The required output is the lines below from the line containing "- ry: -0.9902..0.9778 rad" to the line containing "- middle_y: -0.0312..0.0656", inclusive, retyped exactly. No other lines belong in it.

*** SOURCE RECORDS ***

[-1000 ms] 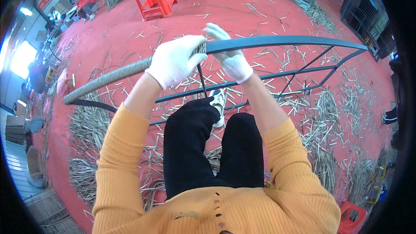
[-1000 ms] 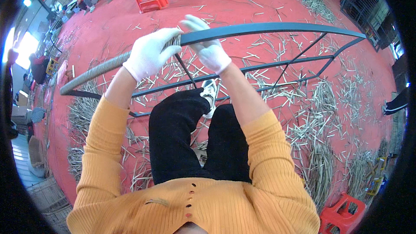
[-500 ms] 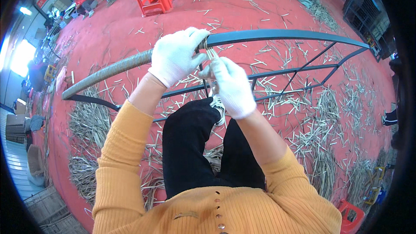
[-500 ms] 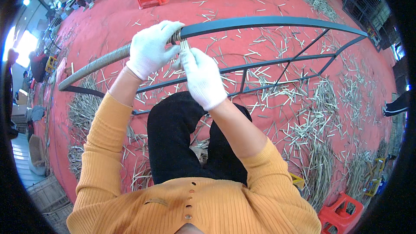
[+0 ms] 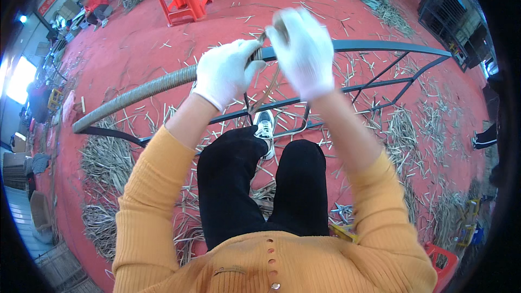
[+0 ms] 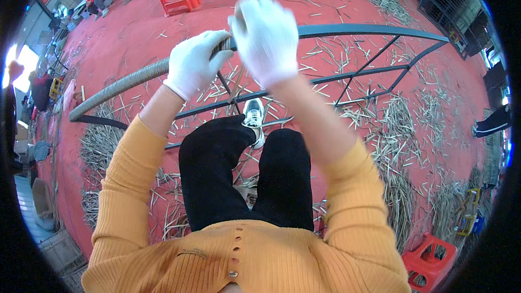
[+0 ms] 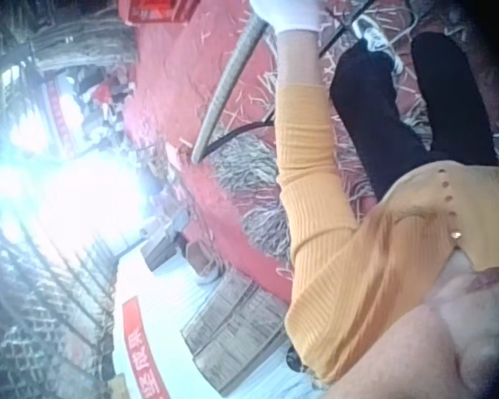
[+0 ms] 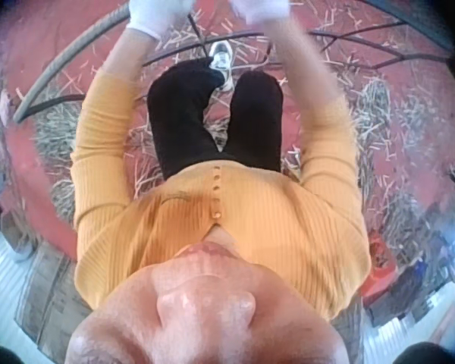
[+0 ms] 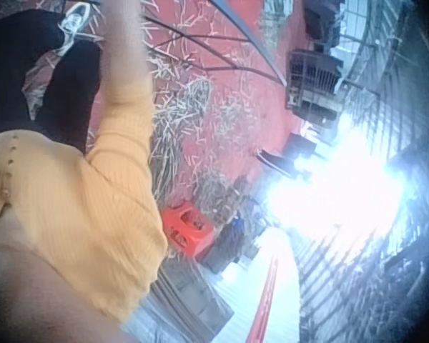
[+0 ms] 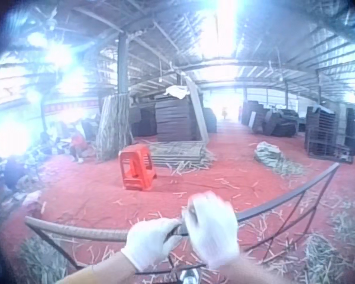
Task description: The person sits on a low stool and weaves dried plant strips around a curved metal frame. They repeatedly pick up strips, wrap them around the frame, and secure them with a staple gun.
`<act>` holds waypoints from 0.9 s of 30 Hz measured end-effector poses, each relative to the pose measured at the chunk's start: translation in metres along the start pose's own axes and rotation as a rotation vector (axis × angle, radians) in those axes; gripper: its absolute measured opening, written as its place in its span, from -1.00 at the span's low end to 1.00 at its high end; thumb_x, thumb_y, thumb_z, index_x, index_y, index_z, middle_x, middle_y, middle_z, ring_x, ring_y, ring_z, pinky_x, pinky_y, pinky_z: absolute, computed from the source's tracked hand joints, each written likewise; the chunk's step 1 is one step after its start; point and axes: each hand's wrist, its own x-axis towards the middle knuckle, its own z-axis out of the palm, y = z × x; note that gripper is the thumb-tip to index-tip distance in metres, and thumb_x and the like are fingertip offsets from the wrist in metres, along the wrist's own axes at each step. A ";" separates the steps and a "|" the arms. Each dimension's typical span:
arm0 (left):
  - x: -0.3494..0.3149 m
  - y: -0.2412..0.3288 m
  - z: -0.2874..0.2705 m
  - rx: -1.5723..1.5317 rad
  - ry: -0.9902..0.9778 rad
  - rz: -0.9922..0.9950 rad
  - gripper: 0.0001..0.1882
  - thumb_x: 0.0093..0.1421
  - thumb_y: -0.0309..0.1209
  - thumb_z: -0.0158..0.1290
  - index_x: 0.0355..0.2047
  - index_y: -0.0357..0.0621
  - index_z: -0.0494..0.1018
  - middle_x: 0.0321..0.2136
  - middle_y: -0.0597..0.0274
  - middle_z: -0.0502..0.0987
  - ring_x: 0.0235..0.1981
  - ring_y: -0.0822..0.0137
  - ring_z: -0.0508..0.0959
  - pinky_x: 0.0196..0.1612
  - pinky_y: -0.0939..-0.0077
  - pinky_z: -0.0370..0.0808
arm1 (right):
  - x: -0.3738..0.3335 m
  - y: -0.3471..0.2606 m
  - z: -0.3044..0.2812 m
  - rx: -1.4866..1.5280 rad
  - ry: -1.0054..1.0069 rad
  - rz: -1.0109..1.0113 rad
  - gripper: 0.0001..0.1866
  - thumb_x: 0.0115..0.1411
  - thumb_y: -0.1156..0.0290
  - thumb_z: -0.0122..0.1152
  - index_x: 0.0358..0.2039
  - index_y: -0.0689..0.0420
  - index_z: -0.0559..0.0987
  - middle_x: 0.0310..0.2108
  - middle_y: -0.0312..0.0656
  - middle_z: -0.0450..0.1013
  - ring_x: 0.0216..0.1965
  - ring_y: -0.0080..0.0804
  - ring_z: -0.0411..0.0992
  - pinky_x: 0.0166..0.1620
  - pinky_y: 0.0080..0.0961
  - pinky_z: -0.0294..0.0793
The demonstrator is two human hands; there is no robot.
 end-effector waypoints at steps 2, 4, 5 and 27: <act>0.017 -0.006 -0.005 -0.076 -0.094 -0.015 -0.69 0.21 -0.21 0.18 -0.12 -0.10 0.56 -0.31 0.07 0.62 -0.23 0.00 0.63 -0.15 0.19 0.52 | -0.046 -0.031 -0.006 0.411 -0.299 0.138 -0.69 0.34 0.37 0.13 0.05 0.20 0.54 -0.36 -0.07 0.55 -0.42 -0.12 0.57 -0.23 -0.25 0.56; 0.032 -0.015 -0.011 -0.100 -0.304 -0.117 -0.66 0.21 -0.16 0.16 -0.13 -0.13 0.55 -0.31 0.03 0.62 -0.23 -0.02 0.62 -0.13 0.17 0.52 | -0.080 -0.046 0.014 0.984 -0.652 0.898 -0.58 0.36 0.46 0.02 0.21 0.25 0.38 -0.34 -0.17 0.47 -0.50 -0.36 0.52 -0.31 -0.40 0.51; 0.037 -0.018 -0.014 -0.109 -0.359 -0.121 -0.61 0.21 -0.10 0.15 -0.14 -0.15 0.55 -0.32 -0.01 0.61 -0.22 -0.03 0.62 -0.11 0.16 0.51 | -0.083 -0.040 0.035 1.132 -0.313 0.987 -0.54 0.36 0.53 -0.05 0.26 0.31 0.30 -0.33 -0.26 0.41 -0.47 -0.55 0.44 -0.35 -0.49 0.46; 0.021 -0.034 0.013 0.206 0.007 0.236 -0.70 0.37 -0.04 0.04 -0.13 0.05 0.51 -0.23 0.15 0.62 -0.17 0.01 0.64 -0.13 0.09 0.58 | -0.316 -0.030 -0.243 0.278 -0.339 0.536 -0.80 0.29 0.44 0.11 -0.25 0.22 0.67 -0.47 -0.20 0.55 -0.32 -0.19 0.48 -0.14 -0.28 0.44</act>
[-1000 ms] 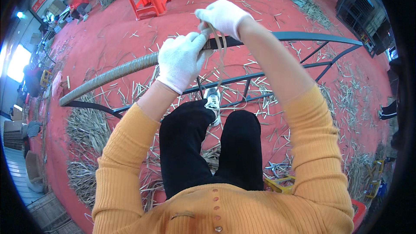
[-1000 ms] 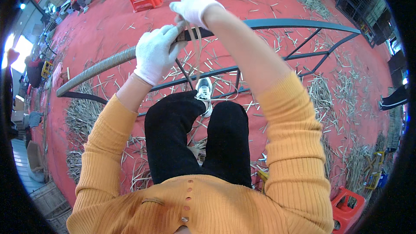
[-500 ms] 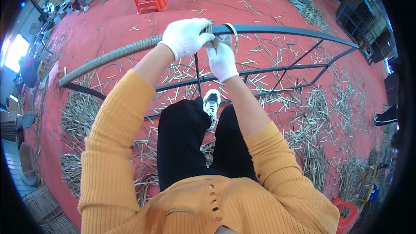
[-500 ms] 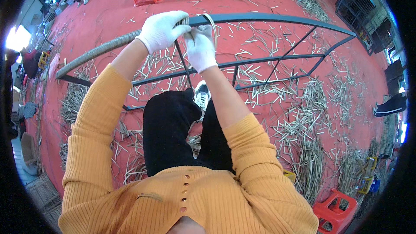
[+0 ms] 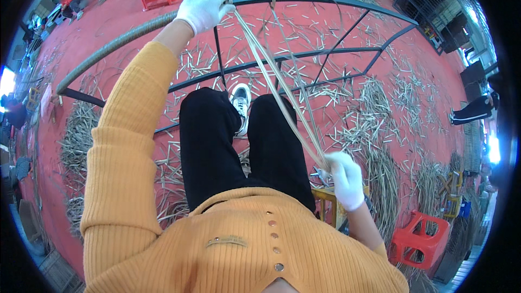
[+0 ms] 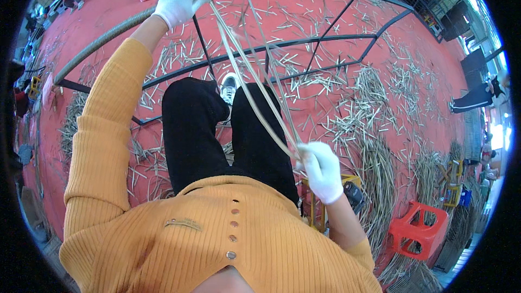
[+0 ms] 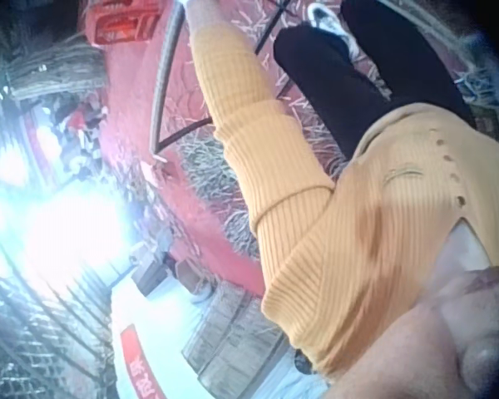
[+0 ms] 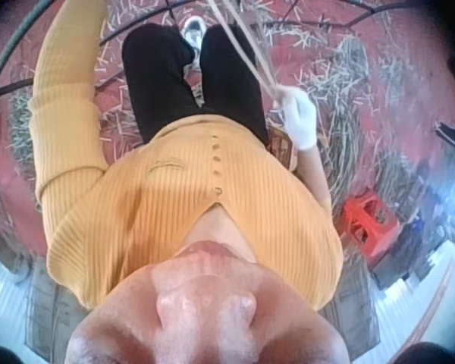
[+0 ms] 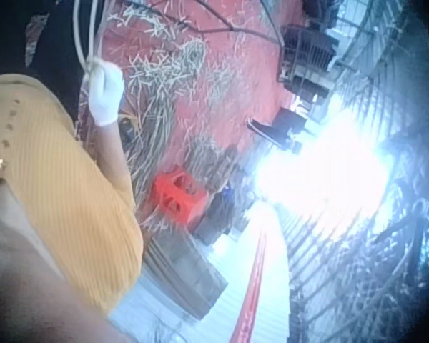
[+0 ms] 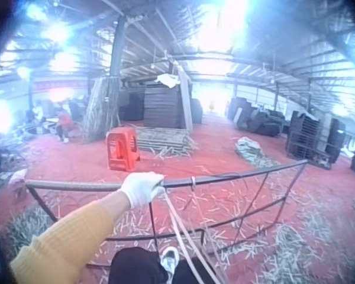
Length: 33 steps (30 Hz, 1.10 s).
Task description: The person sits on a low stool and weaves dried plant strips around a curved metal frame. They repeatedly pick up strips, wrap them around the frame, and secure them with a staple gun.
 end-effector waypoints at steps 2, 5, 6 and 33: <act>-0.002 0.002 -0.006 0.005 -0.020 0.041 -0.68 0.36 -0.06 0.07 -0.07 0.03 0.51 -0.22 0.13 0.63 -0.16 0.01 0.64 -0.12 0.11 0.57 | -0.044 0.013 -0.021 -0.068 -0.017 0.033 -0.76 0.35 0.36 0.09 -0.25 0.21 0.68 -0.48 -0.22 0.54 -0.34 -0.26 0.49 -0.16 -0.30 0.45; -0.003 0.000 -0.014 0.016 -0.101 0.050 -0.62 0.34 -0.08 0.10 0.05 0.00 0.50 -0.18 0.10 0.63 -0.15 0.00 0.63 -0.10 0.13 0.57 | -0.083 0.029 -0.050 0.193 0.086 0.410 -0.44 0.52 0.03 -0.12 -0.30 0.22 0.67 -0.46 -0.32 0.55 -0.53 -0.60 0.41 -0.11 -0.41 0.47; -0.003 -0.003 -0.017 0.014 -0.128 0.068 -0.61 0.34 -0.08 0.11 0.05 0.00 0.50 -0.17 0.10 0.63 -0.15 0.00 0.63 -0.10 0.13 0.57 | -0.088 0.030 -0.059 0.142 0.075 0.420 -0.43 0.53 0.02 -0.14 -0.28 0.24 0.66 -0.46 -0.31 0.55 -0.52 -0.60 0.43 -0.05 -0.41 0.46; 0.093 -0.144 0.095 -0.060 -0.284 -0.252 -0.47 0.43 0.15 -0.17 0.27 0.29 0.37 0.20 0.26 0.53 0.19 0.10 0.52 0.18 0.13 0.46 | -0.166 0.125 -0.081 0.392 0.435 1.122 -0.81 0.29 0.31 0.29 -0.33 0.17 0.57 -0.57 -0.26 0.49 -0.65 -0.49 0.39 -0.50 -0.60 0.38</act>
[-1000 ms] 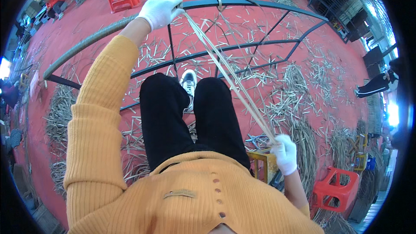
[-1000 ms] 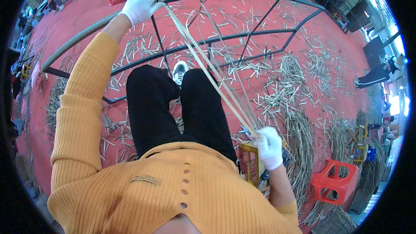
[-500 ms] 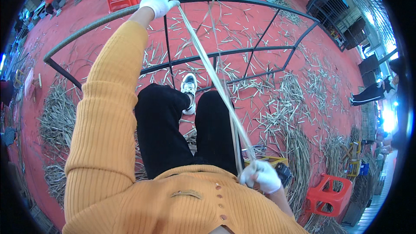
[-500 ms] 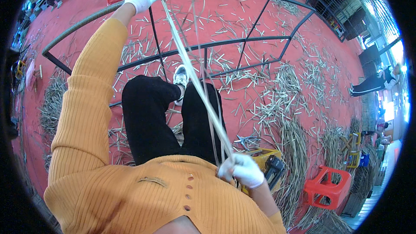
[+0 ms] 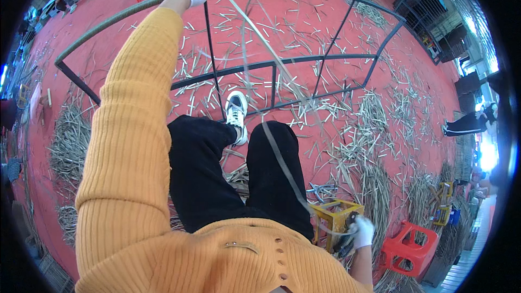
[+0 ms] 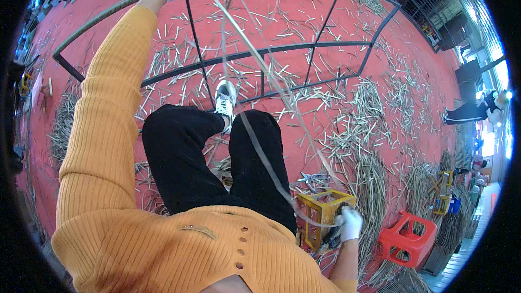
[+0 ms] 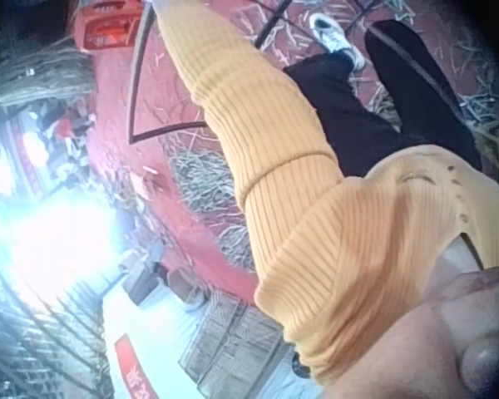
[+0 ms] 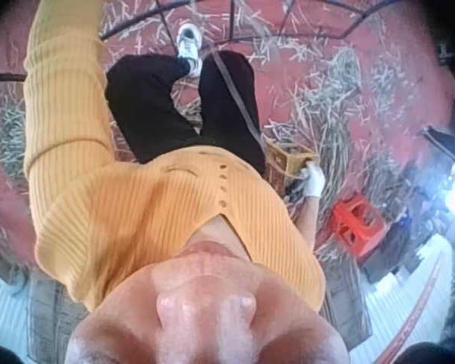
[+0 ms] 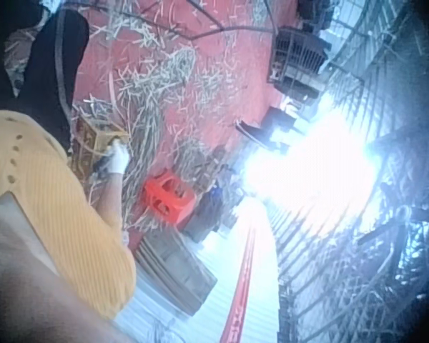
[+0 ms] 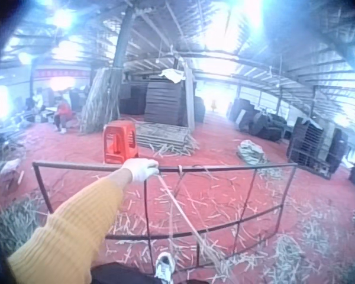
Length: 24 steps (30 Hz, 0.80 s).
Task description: The person sits on a low stool and weaves dried plant strips around a curved metal frame. They repeatedly pick up strips, wrap them around the frame, and secure them with a staple gun.
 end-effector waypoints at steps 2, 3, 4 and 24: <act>-0.002 0.000 -0.001 0.003 -0.022 -0.046 -0.46 0.44 0.15 -0.18 0.28 0.24 0.37 0.20 0.23 0.52 0.20 0.09 0.52 0.19 0.13 0.46 | 0.035 -0.020 -0.002 0.088 0.455 -0.094 -0.79 0.32 0.23 0.29 -0.26 0.11 0.56 -0.46 -0.24 0.53 -0.54 -0.50 0.44 -0.39 -0.54 0.46; -0.003 0.001 -0.001 0.005 -0.028 -0.038 -0.45 0.44 0.15 -0.18 0.28 0.24 0.36 0.20 0.22 0.52 0.20 0.09 0.51 0.19 0.13 0.45 | 0.047 -0.035 -0.002 0.300 0.535 -0.124 -0.76 0.34 0.16 0.25 -0.24 0.08 0.57 -0.41 -0.24 0.54 -0.46 -0.46 0.47 -0.31 -0.46 0.50; -0.003 0.001 -0.003 0.011 -0.023 -0.028 -0.45 0.44 0.15 -0.18 0.29 0.23 0.36 0.20 0.21 0.52 0.20 0.09 0.51 0.19 0.13 0.45 | 0.061 -0.052 0.006 0.498 0.711 -0.092 -0.72 0.36 0.10 0.22 -0.21 0.06 0.58 -0.36 -0.24 0.55 -0.38 -0.43 0.51 -0.23 -0.37 0.53; 0.019 -0.020 0.003 -0.083 0.026 0.037 -0.55 0.37 0.03 -0.03 0.04 0.04 0.54 0.02 0.06 0.62 0.07 0.00 0.58 0.12 0.14 0.46 | -0.084 0.064 -0.323 -0.951 0.967 0.480 -0.71 0.19 0.25 0.29 -0.16 0.15 0.66 -0.33 -0.18 0.62 -0.34 -0.25 0.53 -0.24 -0.25 0.54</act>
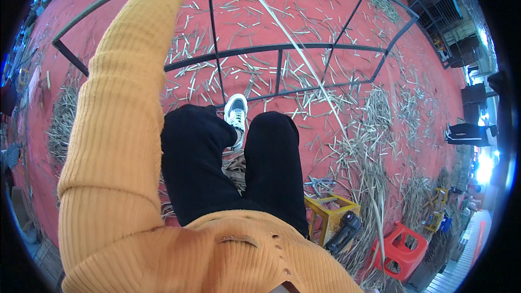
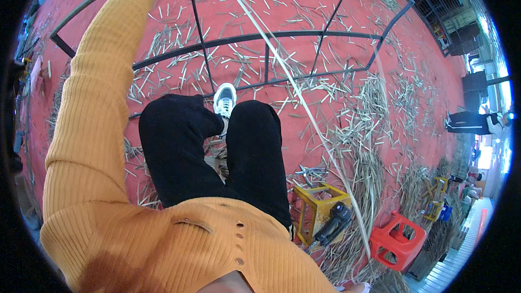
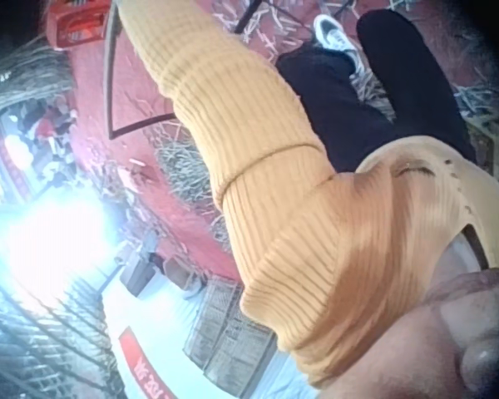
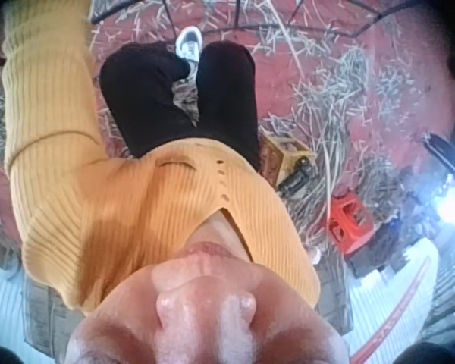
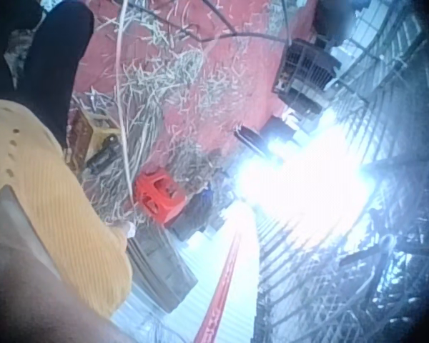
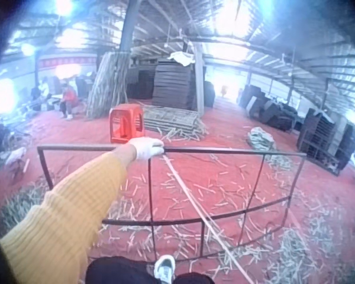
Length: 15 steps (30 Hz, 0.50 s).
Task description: The person sits on a low stool and weaves dried plant strips around a curved metal frame. They repeatedly pick up strips, wrap them around the frame, and secure them with a staple gun.
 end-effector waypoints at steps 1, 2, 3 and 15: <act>-0.006 0.006 -0.003 -0.018 -0.048 -0.009 -0.54 0.37 0.04 -0.03 0.06 0.04 0.54 0.03 0.06 0.62 0.09 0.01 0.58 0.14 0.14 0.46 | -0.001 -0.004 -0.017 -0.218 -0.084 -0.033 -0.70 0.18 0.25 0.28 -0.15 0.15 0.65 -0.32 -0.17 0.62 -0.32 -0.23 0.54 -0.23 -0.22 0.55; -0.012 0.012 -0.009 -0.033 -0.092 -0.009 -0.53 0.36 0.04 -0.02 0.08 0.04 0.54 0.04 0.05 0.61 0.11 0.01 0.57 0.15 0.15 0.45 | -0.005 -0.016 -0.032 -0.451 -0.192 -0.099 -0.68 0.17 0.24 0.27 -0.13 0.16 0.63 -0.30 -0.16 0.62 -0.30 -0.20 0.56 -0.22 -0.20 0.56; -0.016 0.021 -0.017 -0.043 -0.128 -0.004 -0.52 0.36 0.05 -0.02 0.09 0.05 0.53 0.06 0.05 0.61 0.12 0.02 0.56 0.17 0.15 0.44 | -0.013 -0.038 -0.043 -0.704 -0.304 -0.204 -0.67 0.17 0.24 0.26 -0.12 0.16 0.62 -0.29 -0.14 0.62 -0.28 -0.17 0.57 -0.21 -0.18 0.57; -0.216 0.134 -0.080 -0.072 0.119 0.054 -0.69 0.30 -0.12 0.12 -0.05 0.03 0.56 -0.30 0.08 0.61 -0.20 0.00 0.62 -0.14 0.19 0.54 | -0.466 -0.501 -0.020 0.867 -0.559 -1.985 -0.72 0.21 0.50 0.32 -0.05 0.25 0.62 -0.12 -0.02 0.59 -0.04 -0.12 0.57 0.07 -0.36 0.50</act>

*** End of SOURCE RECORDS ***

● TASK RESULT
  - ry: -0.9902..0.9778 rad
  - rz: -0.9922..0.9950 rad
  - gripper: 0.0001..0.1882
  - thumb_x: 0.0093..0.1421
  - thumb_y: -0.0309..0.1209
  - thumb_z: -0.0158..0.1290
  - index_x: 0.0355..0.2047
  - index_y: -0.0357..0.0621
  - index_z: -0.0494..0.1018
  - middle_x: 0.0321..0.2136
  - middle_y: -0.0597..0.0274
  - middle_z: -0.0502..0.0987
  - ring_x: 0.0235..0.1981
  - ring_y: -0.0822..0.0137
  - ring_z: -0.0508..0.0959
  - pinky_x: 0.0196..0.1612
  - pinky_y: -0.0939..-0.0077
  - pinky_z: -0.0370..0.0808
arm1 (right):
  - x: -0.3738..0.3335 m
  - y: -0.3471..0.2606 m
  - z: -0.3044..0.2812 m
  - rx: -1.4866..1.5280 rad
  - ry: -1.0054..1.0069 rad
  - rz: -1.0109..1.0113 rad
  - gripper: 0.0001..0.1866
  - thumb_x: 0.0115..0.1411
  - thumb_y: -0.1156..0.0290
  - thumb_z: -0.0122..0.1152
  - index_x: 0.0358..0.2039
  - index_y: -0.0689..0.0420
  - index_z: -0.0559..0.0987
  - middle_x: 0.0310..0.2108
  - middle_y: -0.0312..0.0656

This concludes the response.